What you need to do. Find every line in the records below that contains "things", and copy it.

Source records.

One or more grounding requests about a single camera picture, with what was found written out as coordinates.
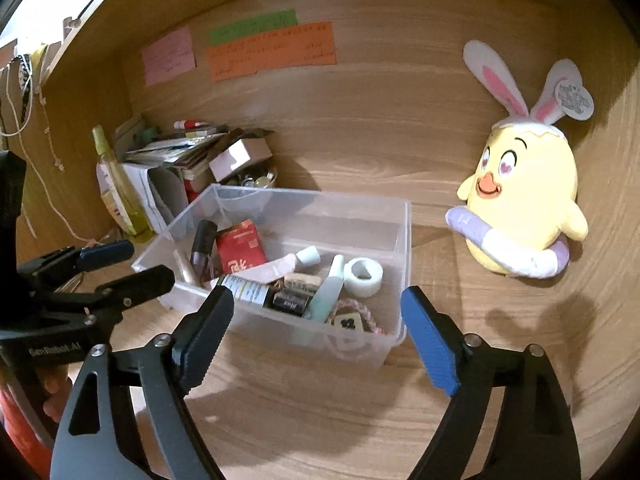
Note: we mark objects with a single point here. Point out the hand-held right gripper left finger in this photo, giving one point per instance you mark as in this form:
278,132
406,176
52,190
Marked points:
205,340

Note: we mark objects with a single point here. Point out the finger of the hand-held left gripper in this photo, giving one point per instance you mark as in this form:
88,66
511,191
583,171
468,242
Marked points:
140,282
105,255

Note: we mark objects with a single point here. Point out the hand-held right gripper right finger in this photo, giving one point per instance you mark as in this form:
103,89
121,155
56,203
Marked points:
430,345

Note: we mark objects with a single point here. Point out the dark green bottle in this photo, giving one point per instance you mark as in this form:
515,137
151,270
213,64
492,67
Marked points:
245,290

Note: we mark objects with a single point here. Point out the black tube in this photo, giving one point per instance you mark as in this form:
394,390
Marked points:
204,245

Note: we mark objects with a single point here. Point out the mint and white roller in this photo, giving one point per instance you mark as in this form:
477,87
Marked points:
362,277

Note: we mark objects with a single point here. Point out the pink and white tube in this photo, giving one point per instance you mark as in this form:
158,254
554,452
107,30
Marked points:
280,265

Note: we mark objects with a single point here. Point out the white cap light-green tube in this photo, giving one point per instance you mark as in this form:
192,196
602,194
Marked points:
325,300

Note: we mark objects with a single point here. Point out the clear plastic bin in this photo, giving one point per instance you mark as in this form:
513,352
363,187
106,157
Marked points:
350,220

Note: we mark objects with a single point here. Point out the person's left hand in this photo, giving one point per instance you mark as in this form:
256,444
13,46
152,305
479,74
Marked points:
52,395

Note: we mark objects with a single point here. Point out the slim gold tube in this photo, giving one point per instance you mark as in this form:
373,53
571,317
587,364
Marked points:
186,267

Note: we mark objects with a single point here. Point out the yellow-green spray bottle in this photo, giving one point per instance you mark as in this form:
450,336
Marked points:
132,215

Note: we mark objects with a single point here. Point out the white tube with green print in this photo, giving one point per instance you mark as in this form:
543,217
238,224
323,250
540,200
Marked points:
107,182

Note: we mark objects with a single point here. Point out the beige tile with black mark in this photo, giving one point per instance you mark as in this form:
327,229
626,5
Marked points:
346,321

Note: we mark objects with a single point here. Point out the red box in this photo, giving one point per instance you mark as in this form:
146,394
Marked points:
191,192

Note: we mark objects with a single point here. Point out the wooden stamp block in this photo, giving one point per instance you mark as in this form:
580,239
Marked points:
302,282

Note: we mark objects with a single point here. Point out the pile of printed leaflets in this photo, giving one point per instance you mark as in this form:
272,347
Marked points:
170,152

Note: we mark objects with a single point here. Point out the red and white marker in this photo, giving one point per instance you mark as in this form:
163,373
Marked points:
190,124

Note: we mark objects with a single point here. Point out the small white cardboard box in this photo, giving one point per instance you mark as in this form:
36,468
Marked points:
237,157

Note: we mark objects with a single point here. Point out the yellow chick plush toy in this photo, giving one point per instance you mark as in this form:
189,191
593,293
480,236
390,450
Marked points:
525,195

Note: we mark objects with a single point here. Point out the pink paper note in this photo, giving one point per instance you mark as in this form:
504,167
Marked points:
169,57

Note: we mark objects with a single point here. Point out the orange paper note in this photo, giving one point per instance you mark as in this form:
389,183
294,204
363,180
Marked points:
270,52

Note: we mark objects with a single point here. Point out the green paper note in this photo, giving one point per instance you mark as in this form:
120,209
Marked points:
252,26

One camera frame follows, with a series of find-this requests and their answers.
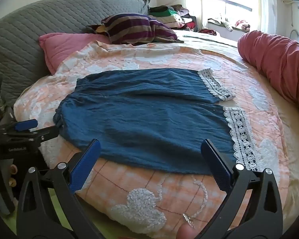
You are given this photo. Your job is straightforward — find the pile of folded clothes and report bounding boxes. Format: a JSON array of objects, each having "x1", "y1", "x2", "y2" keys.
[{"x1": 148, "y1": 4, "x2": 197, "y2": 32}]

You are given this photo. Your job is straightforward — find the blue pants with lace cuffs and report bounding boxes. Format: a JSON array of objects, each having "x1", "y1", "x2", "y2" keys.
[{"x1": 53, "y1": 68, "x2": 261, "y2": 175}]

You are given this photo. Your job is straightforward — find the grey quilted headboard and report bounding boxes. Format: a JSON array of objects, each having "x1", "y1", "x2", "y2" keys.
[{"x1": 0, "y1": 0, "x2": 150, "y2": 107}]

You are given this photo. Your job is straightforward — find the striped purple blanket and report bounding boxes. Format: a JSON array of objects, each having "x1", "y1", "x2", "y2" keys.
[{"x1": 101, "y1": 14, "x2": 178, "y2": 45}]

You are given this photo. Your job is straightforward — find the grey bed sheet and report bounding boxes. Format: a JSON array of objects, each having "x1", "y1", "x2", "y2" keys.
[{"x1": 177, "y1": 30, "x2": 242, "y2": 55}]

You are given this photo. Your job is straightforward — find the dark red cloth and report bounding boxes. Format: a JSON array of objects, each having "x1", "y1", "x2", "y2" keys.
[{"x1": 199, "y1": 28, "x2": 217, "y2": 36}]

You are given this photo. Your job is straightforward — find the person's right hand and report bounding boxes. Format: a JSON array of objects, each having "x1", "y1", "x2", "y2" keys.
[{"x1": 177, "y1": 223, "x2": 198, "y2": 239}]

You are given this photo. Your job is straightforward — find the peach floral blanket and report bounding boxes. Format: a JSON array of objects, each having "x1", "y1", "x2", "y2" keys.
[{"x1": 14, "y1": 40, "x2": 289, "y2": 234}]

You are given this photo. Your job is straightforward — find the lime green cloth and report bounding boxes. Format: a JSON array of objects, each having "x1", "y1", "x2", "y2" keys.
[{"x1": 5, "y1": 187, "x2": 145, "y2": 239}]

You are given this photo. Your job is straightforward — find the pink pillow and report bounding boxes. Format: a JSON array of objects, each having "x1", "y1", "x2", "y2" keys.
[{"x1": 38, "y1": 32, "x2": 111, "y2": 75}]

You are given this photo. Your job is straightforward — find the white cloth on windowsill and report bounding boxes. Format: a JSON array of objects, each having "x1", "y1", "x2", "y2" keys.
[{"x1": 207, "y1": 14, "x2": 233, "y2": 32}]

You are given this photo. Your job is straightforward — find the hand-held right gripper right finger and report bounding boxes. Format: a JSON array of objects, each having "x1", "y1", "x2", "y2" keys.
[{"x1": 201, "y1": 139, "x2": 283, "y2": 239}]

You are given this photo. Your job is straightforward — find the red cloth on windowsill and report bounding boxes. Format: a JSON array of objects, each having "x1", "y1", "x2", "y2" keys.
[{"x1": 235, "y1": 19, "x2": 251, "y2": 32}]

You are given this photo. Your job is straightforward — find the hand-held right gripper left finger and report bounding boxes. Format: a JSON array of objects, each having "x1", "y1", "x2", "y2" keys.
[{"x1": 16, "y1": 139, "x2": 107, "y2": 239}]

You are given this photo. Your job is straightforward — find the white wire hanger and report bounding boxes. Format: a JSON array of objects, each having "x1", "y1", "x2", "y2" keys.
[{"x1": 290, "y1": 29, "x2": 299, "y2": 46}]

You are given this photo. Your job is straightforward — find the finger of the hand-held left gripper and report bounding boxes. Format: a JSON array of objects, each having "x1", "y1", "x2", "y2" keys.
[
  {"x1": 22, "y1": 126, "x2": 59, "y2": 142},
  {"x1": 0, "y1": 119, "x2": 38, "y2": 133}
]

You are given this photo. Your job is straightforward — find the red rolled duvet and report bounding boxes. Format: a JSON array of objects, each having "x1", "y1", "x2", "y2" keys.
[{"x1": 237, "y1": 30, "x2": 299, "y2": 125}]

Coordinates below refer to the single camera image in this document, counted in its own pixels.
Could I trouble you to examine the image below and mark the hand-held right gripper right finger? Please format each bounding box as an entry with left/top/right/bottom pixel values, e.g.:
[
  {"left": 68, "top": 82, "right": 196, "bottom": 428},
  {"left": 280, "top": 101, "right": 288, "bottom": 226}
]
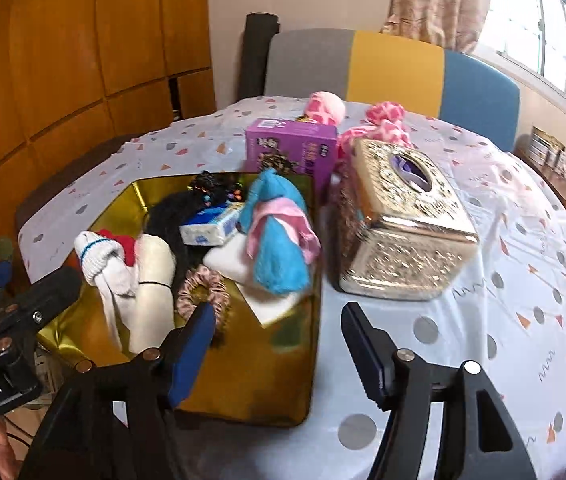
[{"left": 340, "top": 301, "right": 539, "bottom": 480}]

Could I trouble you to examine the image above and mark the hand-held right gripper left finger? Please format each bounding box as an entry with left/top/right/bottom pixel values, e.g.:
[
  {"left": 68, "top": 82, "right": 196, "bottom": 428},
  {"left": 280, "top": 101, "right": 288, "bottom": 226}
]
[{"left": 18, "top": 302, "right": 216, "bottom": 480}]

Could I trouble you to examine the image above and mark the beige cloth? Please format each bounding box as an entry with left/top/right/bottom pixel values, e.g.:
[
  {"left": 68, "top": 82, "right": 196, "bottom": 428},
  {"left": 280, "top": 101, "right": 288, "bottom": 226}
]
[{"left": 128, "top": 235, "right": 176, "bottom": 356}]

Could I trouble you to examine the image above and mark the pink scrunchie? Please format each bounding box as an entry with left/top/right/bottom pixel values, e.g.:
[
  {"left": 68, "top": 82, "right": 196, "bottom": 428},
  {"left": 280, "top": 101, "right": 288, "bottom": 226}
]
[{"left": 175, "top": 266, "right": 231, "bottom": 333}]

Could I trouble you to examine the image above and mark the white sock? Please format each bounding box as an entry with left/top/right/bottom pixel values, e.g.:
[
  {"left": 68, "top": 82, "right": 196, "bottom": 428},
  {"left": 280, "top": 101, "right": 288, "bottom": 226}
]
[{"left": 74, "top": 230, "right": 138, "bottom": 353}]

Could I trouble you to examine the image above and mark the white towel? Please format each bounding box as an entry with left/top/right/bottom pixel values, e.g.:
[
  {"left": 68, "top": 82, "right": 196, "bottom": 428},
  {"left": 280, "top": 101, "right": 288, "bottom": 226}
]
[{"left": 202, "top": 235, "right": 309, "bottom": 328}]

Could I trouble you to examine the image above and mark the blue tissue pack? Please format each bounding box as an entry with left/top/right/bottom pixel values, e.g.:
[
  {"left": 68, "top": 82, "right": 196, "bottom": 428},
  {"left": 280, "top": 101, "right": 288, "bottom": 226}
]
[{"left": 179, "top": 203, "right": 244, "bottom": 247}]

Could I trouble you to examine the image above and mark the blue plush toy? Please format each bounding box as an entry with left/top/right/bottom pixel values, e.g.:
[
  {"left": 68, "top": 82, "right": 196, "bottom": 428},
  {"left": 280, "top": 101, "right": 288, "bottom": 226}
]
[{"left": 238, "top": 169, "right": 321, "bottom": 296}]

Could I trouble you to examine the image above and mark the black wig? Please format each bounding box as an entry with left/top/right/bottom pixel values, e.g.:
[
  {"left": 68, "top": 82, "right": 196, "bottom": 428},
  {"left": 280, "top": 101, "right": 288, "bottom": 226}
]
[{"left": 142, "top": 170, "right": 244, "bottom": 281}]

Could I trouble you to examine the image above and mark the person's left hand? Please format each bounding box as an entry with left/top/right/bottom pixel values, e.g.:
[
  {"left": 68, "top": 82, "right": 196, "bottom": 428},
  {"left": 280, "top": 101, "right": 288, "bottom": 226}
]
[{"left": 0, "top": 417, "right": 24, "bottom": 480}]

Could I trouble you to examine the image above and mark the ornate gold tissue box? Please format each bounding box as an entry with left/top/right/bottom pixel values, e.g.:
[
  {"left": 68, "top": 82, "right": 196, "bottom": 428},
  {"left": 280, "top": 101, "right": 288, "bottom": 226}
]
[{"left": 330, "top": 139, "right": 479, "bottom": 302}]

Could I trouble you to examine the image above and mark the purple carton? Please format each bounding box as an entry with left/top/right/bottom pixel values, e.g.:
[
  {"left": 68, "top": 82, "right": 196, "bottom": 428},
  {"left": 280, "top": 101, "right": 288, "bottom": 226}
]
[{"left": 244, "top": 118, "right": 339, "bottom": 201}]

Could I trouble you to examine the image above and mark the wooden wardrobe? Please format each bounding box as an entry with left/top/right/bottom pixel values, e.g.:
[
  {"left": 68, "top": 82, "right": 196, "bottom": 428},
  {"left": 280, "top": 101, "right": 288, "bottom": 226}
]
[{"left": 0, "top": 0, "right": 219, "bottom": 221}]

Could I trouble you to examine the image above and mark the pink spotted plush toy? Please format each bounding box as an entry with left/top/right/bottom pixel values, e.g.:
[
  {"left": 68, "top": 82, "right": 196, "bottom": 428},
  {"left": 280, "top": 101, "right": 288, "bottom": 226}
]
[{"left": 295, "top": 91, "right": 414, "bottom": 161}]

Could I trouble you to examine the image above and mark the grey yellow blue chair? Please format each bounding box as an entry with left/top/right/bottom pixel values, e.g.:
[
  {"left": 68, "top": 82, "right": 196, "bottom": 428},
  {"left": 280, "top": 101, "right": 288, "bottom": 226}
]
[{"left": 238, "top": 12, "right": 521, "bottom": 153}]

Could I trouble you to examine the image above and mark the beige patterned curtain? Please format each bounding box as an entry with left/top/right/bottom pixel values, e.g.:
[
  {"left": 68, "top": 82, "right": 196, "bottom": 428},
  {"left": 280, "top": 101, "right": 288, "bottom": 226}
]
[{"left": 380, "top": 0, "right": 494, "bottom": 56}]

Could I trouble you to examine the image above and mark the window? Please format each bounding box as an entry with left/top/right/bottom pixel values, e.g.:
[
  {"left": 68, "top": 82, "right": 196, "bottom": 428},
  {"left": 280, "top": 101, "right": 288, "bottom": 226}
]
[{"left": 473, "top": 0, "right": 566, "bottom": 126}]

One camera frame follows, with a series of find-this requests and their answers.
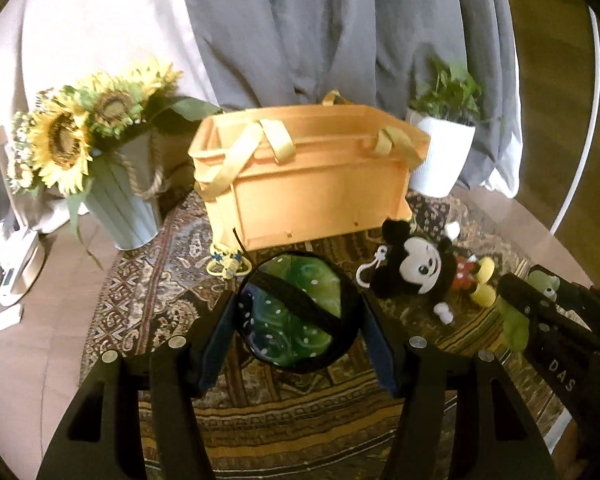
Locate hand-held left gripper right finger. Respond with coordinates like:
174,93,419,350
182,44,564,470
360,293,559,480

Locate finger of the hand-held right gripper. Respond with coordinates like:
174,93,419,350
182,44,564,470
497,274,556,334
555,280,600,346

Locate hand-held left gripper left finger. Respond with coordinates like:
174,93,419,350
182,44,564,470
34,291,239,480

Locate green plush toy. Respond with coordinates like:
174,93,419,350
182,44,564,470
497,268,564,351

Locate round black green pouch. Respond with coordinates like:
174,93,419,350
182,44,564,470
234,250,363,374

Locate orange storage basket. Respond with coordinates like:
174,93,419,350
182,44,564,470
187,90,431,254

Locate black mouse plush toy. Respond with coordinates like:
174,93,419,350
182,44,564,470
355,217,499,325

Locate patterned brown rug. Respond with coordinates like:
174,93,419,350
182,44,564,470
78,189,570,480

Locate white plant pot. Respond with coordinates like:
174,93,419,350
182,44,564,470
405,108,477,199

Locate grey ribbed vase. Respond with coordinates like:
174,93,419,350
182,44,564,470
81,131,163,251

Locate white curved hoop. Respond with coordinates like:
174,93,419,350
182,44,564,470
549,4,600,239

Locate white device on table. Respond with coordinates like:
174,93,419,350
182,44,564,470
0,224,48,307

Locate white flat card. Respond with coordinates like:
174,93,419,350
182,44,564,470
0,304,26,335

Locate green leafy plant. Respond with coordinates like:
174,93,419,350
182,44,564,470
409,56,487,127

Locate sunflower bouquet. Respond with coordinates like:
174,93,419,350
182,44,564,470
6,56,224,272

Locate wide grey curtain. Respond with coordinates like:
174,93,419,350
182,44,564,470
179,0,522,197

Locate beige curtain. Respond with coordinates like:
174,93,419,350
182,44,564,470
0,0,223,133

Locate yellow keychain charm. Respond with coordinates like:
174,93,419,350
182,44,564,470
207,242,253,279

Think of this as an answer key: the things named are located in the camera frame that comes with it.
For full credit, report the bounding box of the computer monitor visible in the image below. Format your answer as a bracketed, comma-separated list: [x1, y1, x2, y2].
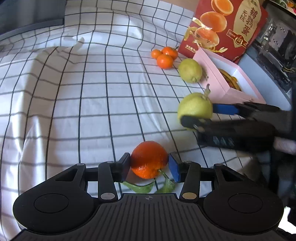
[0, 0, 66, 40]

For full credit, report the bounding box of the red printed snack bag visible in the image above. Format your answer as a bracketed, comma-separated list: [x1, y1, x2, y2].
[178, 0, 269, 65]

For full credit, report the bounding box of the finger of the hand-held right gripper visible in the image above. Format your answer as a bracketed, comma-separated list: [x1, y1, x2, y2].
[180, 115, 232, 133]
[211, 101, 282, 119]

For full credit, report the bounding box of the mandarin with green leaves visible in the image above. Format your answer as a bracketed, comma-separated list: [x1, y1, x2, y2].
[122, 141, 176, 194]

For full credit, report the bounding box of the green pear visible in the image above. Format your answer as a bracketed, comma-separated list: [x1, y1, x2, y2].
[178, 58, 203, 83]
[177, 83, 213, 131]

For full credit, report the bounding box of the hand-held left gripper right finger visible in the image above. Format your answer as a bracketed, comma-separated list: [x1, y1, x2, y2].
[169, 152, 249, 201]

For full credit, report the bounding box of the pink cardboard box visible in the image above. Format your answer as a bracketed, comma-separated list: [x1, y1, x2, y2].
[192, 47, 266, 105]

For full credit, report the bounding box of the long spotted banana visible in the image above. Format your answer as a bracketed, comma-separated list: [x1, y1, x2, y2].
[218, 68, 238, 82]

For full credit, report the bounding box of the black computer case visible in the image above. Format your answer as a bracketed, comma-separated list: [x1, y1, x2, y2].
[238, 0, 296, 109]

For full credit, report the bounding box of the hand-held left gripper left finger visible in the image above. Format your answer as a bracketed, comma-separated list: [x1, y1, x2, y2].
[52, 152, 131, 201]

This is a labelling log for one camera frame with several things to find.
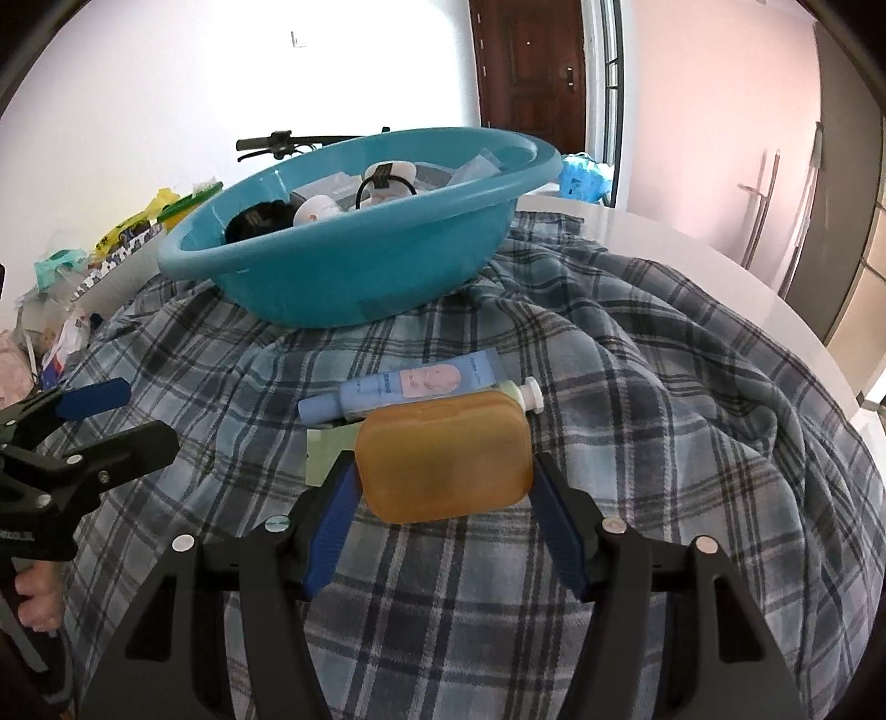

Solution.
Think of this as an answer key: the things named are located in the camera frame that comes with it.
This is a labelling log for one camera frame with several things to find.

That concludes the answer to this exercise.